Summers in New Mexico were hot and dry, I was learning that. We didn’t get much rain. Pa and I had planted some crops that would give us our food for the year and a little extra spending money. Everyday I went out to the garden and shook my head as I once again hauled water from the well to water the plants.
It was hot! Many of the days were over 100 degrees, and that little school room got blastedly hot! Miss Adams would open the windows, but many of us still would sweat through our lessons. But because there wasn’t much opportunity to go to school in the spring and fall, every day we could have school was important. Some days, Miss Adams would take us to a shady spot and we would all sit in a group and listen to her lessons.
One day when I came home from school, I announced I was going to water the crops. But Pa stopped me. “There will be no more watering, son.” Pa announced. “We need to conserve our water.”
“But Pa! If we don’t water them-“ I started, knowing what a choice like that would cost us.
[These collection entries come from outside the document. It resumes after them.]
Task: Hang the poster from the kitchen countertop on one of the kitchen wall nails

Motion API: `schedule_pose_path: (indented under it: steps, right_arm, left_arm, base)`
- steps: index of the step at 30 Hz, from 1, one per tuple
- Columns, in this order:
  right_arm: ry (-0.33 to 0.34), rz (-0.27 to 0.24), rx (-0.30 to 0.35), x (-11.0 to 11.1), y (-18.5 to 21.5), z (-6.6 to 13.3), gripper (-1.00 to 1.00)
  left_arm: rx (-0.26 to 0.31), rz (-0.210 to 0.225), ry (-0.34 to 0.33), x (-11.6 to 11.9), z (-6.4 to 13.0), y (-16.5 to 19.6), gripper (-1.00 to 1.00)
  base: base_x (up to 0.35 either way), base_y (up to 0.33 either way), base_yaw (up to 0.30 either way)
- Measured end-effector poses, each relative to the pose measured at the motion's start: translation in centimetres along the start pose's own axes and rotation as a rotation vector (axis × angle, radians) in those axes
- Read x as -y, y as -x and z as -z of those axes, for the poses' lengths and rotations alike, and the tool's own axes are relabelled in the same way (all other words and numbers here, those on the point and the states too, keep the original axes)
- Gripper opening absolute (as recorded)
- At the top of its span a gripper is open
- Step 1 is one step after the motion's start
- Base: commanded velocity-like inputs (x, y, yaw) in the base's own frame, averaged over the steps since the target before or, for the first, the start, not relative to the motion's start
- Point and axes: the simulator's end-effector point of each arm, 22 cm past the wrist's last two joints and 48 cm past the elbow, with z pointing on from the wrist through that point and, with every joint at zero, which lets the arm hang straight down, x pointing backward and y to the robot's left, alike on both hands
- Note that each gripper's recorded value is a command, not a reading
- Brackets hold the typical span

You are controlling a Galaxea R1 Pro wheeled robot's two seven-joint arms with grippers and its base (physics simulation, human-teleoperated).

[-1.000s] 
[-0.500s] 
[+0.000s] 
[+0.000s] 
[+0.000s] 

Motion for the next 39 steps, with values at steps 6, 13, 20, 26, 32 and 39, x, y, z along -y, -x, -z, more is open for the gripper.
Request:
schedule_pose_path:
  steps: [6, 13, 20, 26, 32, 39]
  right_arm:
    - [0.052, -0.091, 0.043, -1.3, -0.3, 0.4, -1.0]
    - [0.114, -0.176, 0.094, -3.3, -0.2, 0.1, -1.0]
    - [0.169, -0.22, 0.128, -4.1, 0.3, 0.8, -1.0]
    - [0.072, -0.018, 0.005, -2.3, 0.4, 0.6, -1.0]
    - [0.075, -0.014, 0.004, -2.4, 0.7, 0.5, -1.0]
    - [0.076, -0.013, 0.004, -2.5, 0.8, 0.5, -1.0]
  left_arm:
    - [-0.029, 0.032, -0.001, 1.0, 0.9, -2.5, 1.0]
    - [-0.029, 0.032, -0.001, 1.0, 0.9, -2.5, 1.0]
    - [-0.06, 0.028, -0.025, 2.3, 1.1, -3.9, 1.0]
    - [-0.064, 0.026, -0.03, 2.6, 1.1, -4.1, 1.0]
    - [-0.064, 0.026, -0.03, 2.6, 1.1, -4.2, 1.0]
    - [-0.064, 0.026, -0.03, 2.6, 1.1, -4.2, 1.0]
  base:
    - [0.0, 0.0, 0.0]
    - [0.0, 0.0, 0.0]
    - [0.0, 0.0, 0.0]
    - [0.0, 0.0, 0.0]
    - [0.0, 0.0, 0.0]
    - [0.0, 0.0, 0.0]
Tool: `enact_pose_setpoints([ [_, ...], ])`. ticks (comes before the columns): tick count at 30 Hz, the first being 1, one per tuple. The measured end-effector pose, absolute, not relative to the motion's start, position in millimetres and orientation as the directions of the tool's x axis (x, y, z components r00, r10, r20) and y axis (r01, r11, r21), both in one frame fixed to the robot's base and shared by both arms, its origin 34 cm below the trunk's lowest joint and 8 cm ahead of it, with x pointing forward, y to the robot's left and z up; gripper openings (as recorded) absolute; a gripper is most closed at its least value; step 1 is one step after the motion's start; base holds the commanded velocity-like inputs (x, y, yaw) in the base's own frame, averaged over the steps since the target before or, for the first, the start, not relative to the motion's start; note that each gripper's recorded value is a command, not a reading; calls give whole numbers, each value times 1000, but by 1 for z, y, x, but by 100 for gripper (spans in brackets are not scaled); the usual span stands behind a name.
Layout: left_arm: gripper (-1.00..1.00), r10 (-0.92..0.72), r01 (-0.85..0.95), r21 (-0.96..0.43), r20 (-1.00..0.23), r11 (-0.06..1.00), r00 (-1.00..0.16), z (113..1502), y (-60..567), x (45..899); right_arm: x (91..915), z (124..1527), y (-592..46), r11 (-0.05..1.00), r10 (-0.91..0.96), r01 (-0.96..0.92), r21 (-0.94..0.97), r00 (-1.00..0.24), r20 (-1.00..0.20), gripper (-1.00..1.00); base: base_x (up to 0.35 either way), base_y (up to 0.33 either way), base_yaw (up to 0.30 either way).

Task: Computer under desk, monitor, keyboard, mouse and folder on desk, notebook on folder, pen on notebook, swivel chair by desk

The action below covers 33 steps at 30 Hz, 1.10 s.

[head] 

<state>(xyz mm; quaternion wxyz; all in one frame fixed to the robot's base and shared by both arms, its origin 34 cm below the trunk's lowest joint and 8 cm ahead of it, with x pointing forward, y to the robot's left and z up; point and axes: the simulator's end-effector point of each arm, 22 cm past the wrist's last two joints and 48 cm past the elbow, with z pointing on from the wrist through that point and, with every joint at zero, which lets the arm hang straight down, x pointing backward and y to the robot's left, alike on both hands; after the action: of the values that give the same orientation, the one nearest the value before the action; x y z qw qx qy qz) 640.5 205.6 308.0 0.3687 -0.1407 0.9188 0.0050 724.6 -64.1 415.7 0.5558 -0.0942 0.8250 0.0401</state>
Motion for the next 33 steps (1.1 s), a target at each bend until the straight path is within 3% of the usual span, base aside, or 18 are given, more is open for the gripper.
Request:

Pa came over to me and put his hand to the back of my head and smiled sadly. “I know. It’ll be a hard winter, but we’ll get through.” I wished I had the same confidence Pa had as I wondered how we were going to eat – how our cattle were going to eat. Every year in the past, we had grown our own crops to eat, to feed our cattle, and for seed the next year. But this year-
Pa bent down to my level and looked me straight in the eye. “This isn’t your worry, son,” he said. “You just enjoy your childhood and let me do the worrying.” He stood up then. “You know, I think you’ve been working too hard. Why don’t you go for a swim?”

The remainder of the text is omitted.